監修医師:
村上 知彦(薬院ひ尿器科医院)
長崎大学医学部医学科 卒業 / 九州大学 泌尿器科 臨床助教を経て現在は医療法人 薬院ひ尿器科医院 勤務 / 専門は泌尿器科
水尿管症の概要
水尿管症は、尿管(腎臓から膀胱につながる管)に狭窄や閉塞が生じ、その上流部分に尿が貯まり拡張する病気です。尿管だけでなく腎盂(腎臓の出口にある袋状の部分)も同時に拡張している場合は「水腎・水尿管症」と呼ばれます。
通常、腎臓でつくられた尿は尿管を通って膀胱へと流れますが、なんらかの原因で尿の流れが妨げられると尿管が拡張し、腰痛や腹痛、尿路感染症などの症状があらわれることがあります。
水尿管症は生まれつきの場合(先天性)と、後から発症する場合(後天性)があります。先天性の場合は小児期に発見されることが多く、後天性の場合は尿管結石やがんなどが原因となります。
いずれにしても早期発見・早期治療が重要です。とくに両側の尿管に影響が及んだ場合や、腎臓の機能に問題がある場合は、深刻な状態となる可能性があります。

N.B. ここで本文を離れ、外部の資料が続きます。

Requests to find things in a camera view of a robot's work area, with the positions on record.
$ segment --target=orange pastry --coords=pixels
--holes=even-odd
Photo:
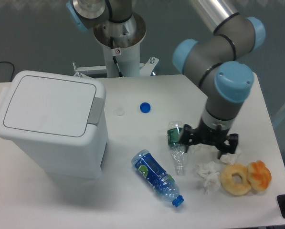
[[[253,189],[263,191],[269,186],[272,175],[263,161],[256,161],[247,166],[247,179]]]

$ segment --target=clear plastic bottle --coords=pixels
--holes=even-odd
[[[179,134],[184,124],[181,121],[172,121],[168,125],[168,145],[170,147],[170,154],[175,167],[177,175],[185,175],[185,165],[187,162],[186,147],[179,144]]]
[[[182,204],[184,199],[179,194],[179,187],[174,179],[157,163],[148,150],[144,149],[137,153],[132,159],[132,165],[164,200],[172,202],[175,207]]]

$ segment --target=plastic bottle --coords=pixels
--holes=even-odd
[[[172,121],[168,125],[168,145],[170,147],[170,154],[175,167],[177,175],[185,175],[185,165],[187,162],[186,147],[179,144],[179,134],[184,124],[181,121]]]
[[[132,159],[132,165],[164,200],[172,202],[175,207],[182,204],[184,199],[179,194],[179,187],[174,179],[157,163],[148,150],[144,149],[137,153]]]

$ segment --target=table surface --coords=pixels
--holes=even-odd
[[[230,133],[239,134],[238,163],[262,160],[269,188],[233,197],[220,189],[206,195],[198,163],[216,159],[207,148],[188,155],[185,176],[175,175],[167,145],[173,120],[197,126],[206,96],[183,75],[99,79],[106,87],[109,144],[98,180],[44,172],[12,141],[0,138],[0,229],[4,228],[244,228],[285,224],[276,196],[285,194],[285,167],[258,80]],[[10,83],[0,83],[0,92]],[[148,114],[142,102],[151,104]],[[125,113],[118,116],[116,111]],[[147,149],[170,173],[185,202],[175,208],[158,197],[131,166]]]

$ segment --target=blue cap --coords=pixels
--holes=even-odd
[[[246,19],[251,21],[251,23],[253,24],[253,27],[255,29],[255,45],[253,47],[253,50],[255,50],[260,45],[262,45],[264,40],[265,40],[265,37],[266,37],[265,27],[262,24],[262,22],[257,18],[248,17]]]
[[[172,201],[172,204],[177,208],[179,205],[182,204],[182,202],[184,202],[184,198],[181,195],[179,195],[176,199]]]
[[[143,113],[148,113],[151,110],[151,105],[149,103],[140,104],[140,110]]]
[[[66,7],[71,15],[71,18],[73,19],[75,25],[77,26],[77,28],[81,31],[81,32],[85,32],[88,31],[88,29],[84,26],[84,24],[82,23],[82,21],[79,19],[79,17],[76,15],[72,5],[70,2],[66,3]]]
[[[184,66],[187,60],[187,57],[193,48],[198,42],[194,39],[187,39],[180,43],[172,56],[172,63],[177,68],[180,73],[184,73]]]
[[[218,68],[214,84],[224,99],[232,103],[242,103],[253,85],[253,72],[245,64],[225,62]]]

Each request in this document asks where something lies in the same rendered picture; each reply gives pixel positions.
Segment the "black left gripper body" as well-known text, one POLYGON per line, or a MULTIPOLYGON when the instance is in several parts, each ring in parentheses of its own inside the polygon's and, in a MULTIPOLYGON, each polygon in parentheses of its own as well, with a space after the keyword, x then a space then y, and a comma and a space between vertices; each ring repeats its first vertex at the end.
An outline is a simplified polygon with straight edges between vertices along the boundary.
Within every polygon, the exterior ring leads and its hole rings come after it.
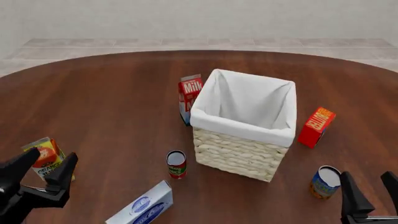
POLYGON ((63 208, 69 198, 70 188, 0 187, 0 224, 23 224, 33 209, 63 208))

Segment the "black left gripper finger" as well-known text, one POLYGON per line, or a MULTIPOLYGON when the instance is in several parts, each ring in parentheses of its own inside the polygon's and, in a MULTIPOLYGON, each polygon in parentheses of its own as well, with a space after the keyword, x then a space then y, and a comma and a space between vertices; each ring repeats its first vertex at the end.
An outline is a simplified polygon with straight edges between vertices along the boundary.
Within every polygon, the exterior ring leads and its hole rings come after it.
POLYGON ((0 191, 18 189, 21 180, 39 157, 40 152, 34 147, 0 164, 0 191))
POLYGON ((45 175, 46 191, 55 193, 65 190, 68 192, 77 162, 78 156, 75 152, 71 152, 58 167, 45 175))

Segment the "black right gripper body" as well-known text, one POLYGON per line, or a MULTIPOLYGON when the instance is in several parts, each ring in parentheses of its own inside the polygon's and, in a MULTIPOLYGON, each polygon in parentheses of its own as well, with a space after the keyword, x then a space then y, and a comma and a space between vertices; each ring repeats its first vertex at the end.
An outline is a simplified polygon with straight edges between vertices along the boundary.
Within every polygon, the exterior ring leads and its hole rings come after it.
POLYGON ((347 214, 341 217, 342 224, 398 224, 398 216, 368 216, 347 214))

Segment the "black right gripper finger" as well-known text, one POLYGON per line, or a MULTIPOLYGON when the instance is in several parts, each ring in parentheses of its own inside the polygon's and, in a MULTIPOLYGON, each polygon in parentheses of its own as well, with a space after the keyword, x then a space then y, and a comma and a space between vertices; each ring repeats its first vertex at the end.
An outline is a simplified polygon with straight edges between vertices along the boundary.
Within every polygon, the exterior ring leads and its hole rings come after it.
POLYGON ((341 173, 340 182, 342 193, 341 216, 367 216, 375 210, 348 171, 341 173))
POLYGON ((381 175, 381 180, 387 189, 394 205, 398 205, 398 177, 392 171, 381 175))

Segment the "red tomato sauce tin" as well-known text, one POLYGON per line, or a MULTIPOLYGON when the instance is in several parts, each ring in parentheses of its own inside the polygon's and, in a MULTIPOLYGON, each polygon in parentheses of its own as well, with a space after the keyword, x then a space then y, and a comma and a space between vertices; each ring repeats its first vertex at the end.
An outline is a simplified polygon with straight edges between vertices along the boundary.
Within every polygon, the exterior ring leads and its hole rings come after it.
POLYGON ((187 172, 187 162, 184 152, 179 150, 170 151, 166 157, 169 175, 173 179, 182 179, 187 172))

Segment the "wicker basket with white liner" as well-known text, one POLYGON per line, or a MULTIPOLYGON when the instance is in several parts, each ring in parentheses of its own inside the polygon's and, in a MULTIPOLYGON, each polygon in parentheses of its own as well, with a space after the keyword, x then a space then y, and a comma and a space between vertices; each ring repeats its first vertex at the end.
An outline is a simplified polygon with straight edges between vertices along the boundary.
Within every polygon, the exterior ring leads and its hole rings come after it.
POLYGON ((190 124, 199 164, 270 182, 295 138, 295 83, 215 69, 190 124))

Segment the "orange juice carton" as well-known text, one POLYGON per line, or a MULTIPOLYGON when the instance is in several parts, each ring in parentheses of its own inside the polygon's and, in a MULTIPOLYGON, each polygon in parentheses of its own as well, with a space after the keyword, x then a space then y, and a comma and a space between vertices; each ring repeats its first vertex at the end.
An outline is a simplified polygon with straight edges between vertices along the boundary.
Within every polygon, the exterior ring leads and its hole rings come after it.
POLYGON ((29 143, 21 147, 21 149, 27 151, 33 147, 39 150, 40 156, 32 166, 32 169, 42 180, 45 180, 45 175, 48 175, 51 171, 60 166, 66 156, 58 147, 55 140, 49 137, 29 143))

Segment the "blue and yellow tin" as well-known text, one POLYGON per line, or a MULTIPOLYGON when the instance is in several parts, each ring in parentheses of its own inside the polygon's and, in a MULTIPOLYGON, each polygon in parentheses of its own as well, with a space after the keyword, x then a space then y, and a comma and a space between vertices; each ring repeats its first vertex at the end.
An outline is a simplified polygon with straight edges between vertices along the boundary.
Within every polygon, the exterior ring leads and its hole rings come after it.
POLYGON ((341 173, 332 166, 321 166, 313 176, 310 191, 320 199, 329 199, 341 186, 341 173))

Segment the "red butter box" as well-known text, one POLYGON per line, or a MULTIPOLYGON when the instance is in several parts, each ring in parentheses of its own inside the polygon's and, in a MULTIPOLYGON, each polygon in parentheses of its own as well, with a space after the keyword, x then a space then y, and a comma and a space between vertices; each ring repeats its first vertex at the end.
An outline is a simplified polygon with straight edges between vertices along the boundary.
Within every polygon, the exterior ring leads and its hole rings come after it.
POLYGON ((319 107, 304 124, 298 142, 313 149, 324 135, 336 114, 326 108, 319 107))

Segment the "white and blue box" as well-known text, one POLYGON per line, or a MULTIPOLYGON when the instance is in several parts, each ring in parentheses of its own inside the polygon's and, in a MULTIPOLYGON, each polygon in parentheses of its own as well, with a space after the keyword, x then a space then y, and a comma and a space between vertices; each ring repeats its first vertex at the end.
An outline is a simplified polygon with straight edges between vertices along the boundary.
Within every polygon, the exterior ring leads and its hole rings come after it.
POLYGON ((149 224, 173 204, 172 188, 166 180, 162 180, 108 218, 105 224, 149 224))

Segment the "red milk carton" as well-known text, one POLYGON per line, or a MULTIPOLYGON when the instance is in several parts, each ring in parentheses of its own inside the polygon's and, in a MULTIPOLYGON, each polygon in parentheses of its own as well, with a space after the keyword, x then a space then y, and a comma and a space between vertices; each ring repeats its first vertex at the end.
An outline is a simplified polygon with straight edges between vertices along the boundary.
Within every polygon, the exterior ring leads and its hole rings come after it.
POLYGON ((183 77, 178 83, 179 112, 186 126, 190 126, 190 110, 202 87, 200 74, 183 77))

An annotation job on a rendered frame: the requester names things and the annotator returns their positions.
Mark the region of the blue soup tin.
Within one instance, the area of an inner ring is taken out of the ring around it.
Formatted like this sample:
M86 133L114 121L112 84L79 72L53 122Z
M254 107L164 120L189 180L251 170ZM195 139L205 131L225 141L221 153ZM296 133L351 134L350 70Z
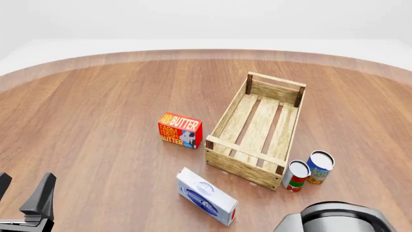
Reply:
M307 181L312 184L322 184L332 171L335 160L327 152L315 150L310 154L306 164L310 168L310 176Z

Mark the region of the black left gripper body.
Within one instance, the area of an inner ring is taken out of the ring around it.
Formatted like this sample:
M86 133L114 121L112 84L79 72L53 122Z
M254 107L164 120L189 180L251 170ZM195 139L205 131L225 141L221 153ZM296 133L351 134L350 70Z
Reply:
M52 232L54 214L24 212L24 220L0 220L0 232Z

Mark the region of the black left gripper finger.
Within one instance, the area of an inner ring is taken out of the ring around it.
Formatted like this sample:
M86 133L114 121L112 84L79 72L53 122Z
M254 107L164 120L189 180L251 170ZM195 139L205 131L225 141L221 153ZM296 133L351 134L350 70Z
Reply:
M30 198L19 208L25 222L40 222L42 219L53 221L53 194L57 177L46 173Z
M0 200L3 198L4 194L6 193L10 183L12 181L12 177L9 176L7 173L0 173Z

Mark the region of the red and white tin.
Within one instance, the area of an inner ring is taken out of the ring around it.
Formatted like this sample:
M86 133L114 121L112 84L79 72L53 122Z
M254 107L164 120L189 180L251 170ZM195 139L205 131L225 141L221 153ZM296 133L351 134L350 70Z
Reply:
M287 167L282 183L292 193L301 191L304 182L310 176L310 168L301 160L293 160Z

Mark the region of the wooden slat tray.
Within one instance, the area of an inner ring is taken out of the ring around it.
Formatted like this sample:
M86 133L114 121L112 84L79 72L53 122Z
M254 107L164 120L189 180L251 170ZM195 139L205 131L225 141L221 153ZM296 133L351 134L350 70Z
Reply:
M212 133L205 161L275 190L281 185L306 85L249 72Z

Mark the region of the red butter box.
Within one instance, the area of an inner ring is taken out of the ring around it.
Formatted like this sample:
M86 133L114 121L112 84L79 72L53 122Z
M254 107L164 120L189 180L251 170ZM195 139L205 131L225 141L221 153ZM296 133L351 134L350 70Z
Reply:
M203 138L202 121L165 112L158 121L160 138L188 148L197 149Z

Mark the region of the white and blue food box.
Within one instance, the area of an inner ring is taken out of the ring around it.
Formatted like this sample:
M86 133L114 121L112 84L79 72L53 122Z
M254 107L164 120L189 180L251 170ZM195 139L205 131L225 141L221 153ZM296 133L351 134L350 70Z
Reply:
M176 175L178 192L212 218L229 226L236 218L238 201L188 168Z

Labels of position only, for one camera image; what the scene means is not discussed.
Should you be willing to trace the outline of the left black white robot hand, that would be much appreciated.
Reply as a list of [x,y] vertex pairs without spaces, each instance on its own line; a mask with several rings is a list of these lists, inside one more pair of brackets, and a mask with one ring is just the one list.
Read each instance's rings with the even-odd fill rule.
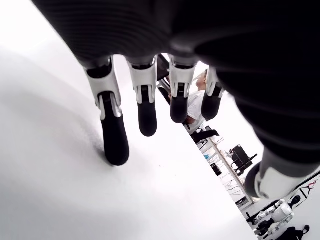
[[264,145],[245,180],[255,198],[280,199],[320,165],[320,3],[317,0],[36,0],[82,65],[101,111],[104,151],[129,159],[114,55],[126,58],[144,136],[157,130],[157,56],[169,55],[170,116],[187,119],[198,62],[209,66],[201,113],[223,91]]

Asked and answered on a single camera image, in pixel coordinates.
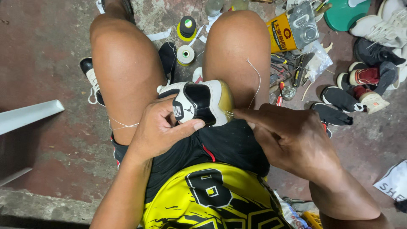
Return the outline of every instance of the thread spool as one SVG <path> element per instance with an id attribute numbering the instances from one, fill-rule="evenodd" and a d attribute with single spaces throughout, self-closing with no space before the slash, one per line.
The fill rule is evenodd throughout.
<path id="1" fill-rule="evenodd" d="M 183 41 L 192 41 L 197 34 L 197 24 L 193 17 L 184 16 L 177 26 L 177 34 Z"/>
<path id="2" fill-rule="evenodd" d="M 177 50 L 177 62 L 182 66 L 188 66 L 195 58 L 194 50 L 188 45 L 183 45 Z"/>

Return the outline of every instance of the red stripe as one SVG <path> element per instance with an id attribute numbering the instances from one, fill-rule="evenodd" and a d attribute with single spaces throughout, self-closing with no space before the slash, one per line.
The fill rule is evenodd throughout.
<path id="1" fill-rule="evenodd" d="M 211 151 L 209 151 L 203 144 L 202 147 L 204 149 L 205 152 L 207 152 L 209 154 L 209 156 L 212 158 L 212 161 L 215 162 L 215 156 L 212 154 Z"/>

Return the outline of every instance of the concrete floor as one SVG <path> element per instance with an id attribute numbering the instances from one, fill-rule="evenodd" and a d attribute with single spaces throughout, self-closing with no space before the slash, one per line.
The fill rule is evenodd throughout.
<path id="1" fill-rule="evenodd" d="M 379 4 L 372 1 L 369 13 L 373 14 Z M 201 1 L 133 0 L 133 6 L 139 28 L 151 34 L 171 27 L 168 40 L 178 47 L 186 44 L 176 38 L 175 26 L 182 16 L 192 15 L 198 26 L 207 24 L 205 4 L 199 20 Z M 275 6 L 250 2 L 249 9 L 268 21 L 275 16 Z M 78 65 L 82 57 L 91 55 L 88 31 L 98 14 L 94 0 L 0 2 L 0 18 L 9 22 L 0 23 L 0 109 L 12 110 L 53 99 L 59 99 L 66 108 L 45 125 L 31 126 L 36 134 L 18 141 L 8 135 L 0 138 L 13 145 L 30 144 L 24 149 L 33 148 L 15 158 L 16 167 L 7 166 L 9 170 L 32 166 L 33 170 L 0 188 L 0 215 L 90 223 L 112 182 L 117 170 L 107 115 L 102 106 L 87 102 L 91 85 Z M 284 106 L 308 108 L 319 101 L 324 85 L 333 85 L 336 76 L 354 62 L 352 46 L 356 38 L 332 31 L 324 20 L 318 26 L 325 34 L 325 46 L 334 43 L 329 52 L 333 65 L 328 68 L 334 74 L 325 71 L 304 101 L 300 101 L 300 95 L 305 88 L 300 88 L 294 100 Z M 154 44 L 159 48 L 164 42 Z M 196 41 L 193 48 L 201 53 L 204 45 Z M 182 81 L 189 79 L 201 61 L 202 55 L 189 67 L 178 65 L 176 75 Z M 406 157 L 406 90 L 407 84 L 403 83 L 398 90 L 387 91 L 384 99 L 391 104 L 380 112 L 351 114 L 352 126 L 330 127 L 343 165 L 367 188 L 398 229 L 407 229 L 407 215 L 396 212 L 392 199 L 372 184 Z M 3 149 L 0 156 L 11 158 L 14 153 L 13 149 Z M 277 168 L 271 169 L 268 178 L 280 196 L 310 199 L 307 181 Z"/>

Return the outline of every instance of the black shorts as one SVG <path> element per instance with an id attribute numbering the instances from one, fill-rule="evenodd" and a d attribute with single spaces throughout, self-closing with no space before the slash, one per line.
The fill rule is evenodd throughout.
<path id="1" fill-rule="evenodd" d="M 112 138 L 114 158 L 123 160 L 128 146 Z M 177 142 L 166 153 L 153 158 L 147 183 L 145 202 L 151 202 L 164 183 L 178 171 L 204 162 L 222 162 L 262 177 L 267 176 L 270 164 L 245 120 L 233 119 L 219 126 L 202 128 Z"/>

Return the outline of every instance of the plastic bag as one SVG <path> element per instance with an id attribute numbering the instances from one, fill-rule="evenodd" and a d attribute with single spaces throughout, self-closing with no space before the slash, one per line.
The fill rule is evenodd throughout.
<path id="1" fill-rule="evenodd" d="M 316 40 L 311 44 L 312 47 L 310 53 L 314 53 L 315 55 L 305 67 L 306 69 L 309 69 L 309 71 L 306 71 L 305 77 L 308 77 L 311 82 L 314 82 L 318 76 L 333 63 L 319 41 Z"/>

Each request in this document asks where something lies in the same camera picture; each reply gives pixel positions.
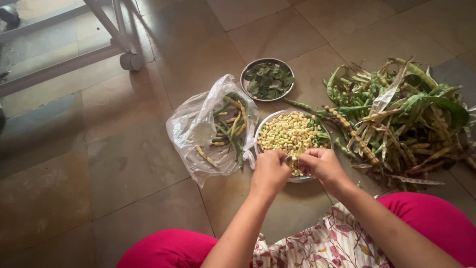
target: floral shirt
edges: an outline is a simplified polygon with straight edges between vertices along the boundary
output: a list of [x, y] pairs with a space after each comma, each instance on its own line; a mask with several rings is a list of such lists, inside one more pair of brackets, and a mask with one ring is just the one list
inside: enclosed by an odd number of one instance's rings
[[259, 234], [253, 253], [254, 268], [389, 268], [383, 251], [341, 204], [319, 223], [268, 246]]

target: steel bowl
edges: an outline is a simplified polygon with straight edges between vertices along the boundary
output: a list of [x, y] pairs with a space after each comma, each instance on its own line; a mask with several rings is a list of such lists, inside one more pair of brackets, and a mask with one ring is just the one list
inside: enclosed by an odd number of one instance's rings
[[258, 100], [258, 101], [262, 101], [262, 102], [272, 102], [272, 101], [275, 101], [275, 100], [278, 100], [284, 96], [286, 96], [286, 94], [288, 94], [291, 89], [293, 89], [293, 86], [294, 86], [294, 82], [291, 84], [290, 88], [288, 91], [284, 92], [284, 94], [282, 94], [280, 97], [276, 98], [276, 99], [272, 99], [272, 100], [261, 100], [261, 99], [255, 99], [253, 98], [253, 96], [248, 92], [248, 90], [246, 89], [249, 85], [249, 81], [248, 80], [245, 80], [243, 78], [243, 76], [245, 75], [245, 73], [253, 66], [255, 65], [256, 63], [265, 63], [265, 62], [274, 62], [277, 66], [281, 66], [281, 65], [286, 65], [289, 70], [291, 71], [291, 74], [293, 75], [293, 77], [295, 78], [294, 76], [294, 72], [293, 70], [291, 69], [291, 67], [289, 65], [287, 65], [284, 61], [281, 61], [281, 60], [278, 60], [278, 59], [273, 59], [273, 58], [263, 58], [263, 59], [258, 59], [258, 60], [255, 60], [255, 61], [252, 61], [250, 64], [248, 64], [245, 69], [243, 69], [243, 71], [241, 72], [241, 77], [240, 77], [240, 83], [241, 83], [241, 87], [243, 88], [243, 91], [245, 92], [246, 95], [250, 96], [250, 98], [252, 98], [253, 100]]
[[[287, 109], [287, 110], [282, 110], [282, 111], [279, 111], [279, 112], [275, 112], [273, 114], [271, 114], [270, 116], [266, 117], [262, 122], [261, 124], [259, 124], [258, 128], [256, 129], [256, 134], [255, 134], [255, 152], [256, 152], [256, 155], [258, 154], [262, 154], [263, 152], [261, 151], [261, 148], [258, 146], [258, 137], [259, 137], [259, 132], [261, 131], [261, 129], [263, 128], [263, 126], [266, 124], [266, 122], [268, 121], [271, 121], [273, 120], [274, 118], [277, 118], [278, 116], [280, 115], [285, 115], [285, 114], [289, 114], [291, 112], [294, 112], [294, 111], [297, 111], [297, 112], [300, 112], [300, 113], [304, 113], [304, 114], [310, 114], [308, 112], [305, 112], [305, 111], [302, 111], [302, 110], [297, 110], [297, 109]], [[324, 129], [324, 131], [326, 131], [326, 133], [329, 135], [329, 140], [332, 140], [332, 137], [330, 135], [330, 132], [329, 130], [327, 130], [326, 126], [324, 126], [323, 124], [321, 124], [321, 127]], [[334, 149], [334, 143], [333, 142], [330, 142], [330, 148], [333, 150]], [[288, 179], [289, 182], [307, 182], [307, 181], [310, 181], [310, 180], [313, 180], [315, 179], [313, 176], [298, 176], [298, 177], [291, 177]]]

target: woman's right hand
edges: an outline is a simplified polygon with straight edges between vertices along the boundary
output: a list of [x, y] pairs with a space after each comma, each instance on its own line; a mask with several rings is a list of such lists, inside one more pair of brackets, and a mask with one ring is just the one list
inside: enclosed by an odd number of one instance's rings
[[316, 177], [324, 190], [337, 199], [346, 187], [356, 187], [331, 149], [308, 149], [299, 156], [297, 164], [300, 170]]

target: caster wheel
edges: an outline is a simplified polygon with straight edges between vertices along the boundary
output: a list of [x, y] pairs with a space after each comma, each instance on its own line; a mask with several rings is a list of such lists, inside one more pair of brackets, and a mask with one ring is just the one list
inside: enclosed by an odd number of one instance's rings
[[139, 71], [144, 64], [142, 57], [133, 53], [122, 54], [119, 61], [121, 67], [128, 71]]
[[20, 21], [18, 12], [9, 6], [0, 7], [0, 19], [11, 25], [17, 25]]

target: transparent plastic bag
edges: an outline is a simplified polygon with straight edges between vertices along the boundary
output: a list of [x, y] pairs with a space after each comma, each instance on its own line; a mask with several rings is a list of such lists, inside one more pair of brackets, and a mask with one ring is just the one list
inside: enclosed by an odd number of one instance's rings
[[[186, 100], [167, 120], [166, 127], [170, 140], [182, 158], [185, 167], [200, 187], [205, 179], [215, 175], [229, 175], [239, 169], [230, 145], [213, 146], [211, 140], [217, 133], [213, 110], [220, 108], [223, 97], [231, 92], [239, 94], [246, 101], [246, 137], [243, 137], [243, 160], [249, 160], [254, 168], [254, 156], [250, 149], [254, 147], [254, 132], [259, 119], [259, 111], [254, 101], [233, 83], [233, 75], [227, 74], [218, 79], [209, 92], [195, 95]], [[235, 107], [230, 105], [224, 112], [233, 114]], [[197, 151], [199, 145], [219, 167], [215, 168]]]

重症化すると腎機能の低下や尿路感染症などの合併症を引き起こすことがあるため、症状があれば早めに医療機関を受診することが大切です。
水尿管症の原因
水尿管症の原因は、先天性と後天性に大きく分けられます。
先天性の原因
先天性の場合は、生まれつき尿管に狭い部分があったり、尿管の走行に異常があったりすることが原因となります。また、膀胱と尿管のつなぎめの異常により、膀胱から尿が逆流することも原因となることがあります。
後天性の原因
後天性の原因として最も多いのは尿管結石です。結石が尿管内に詰まることで、その上流部分が拡張します。
その他の原因としては、尿路系(腎臓、尿管、膀胱、尿道)や周辺の臓器にできたがんが尿管を圧迫することが挙げられます。さらに、手術後の影響や膀胱の機能障害なども原因となることがあります。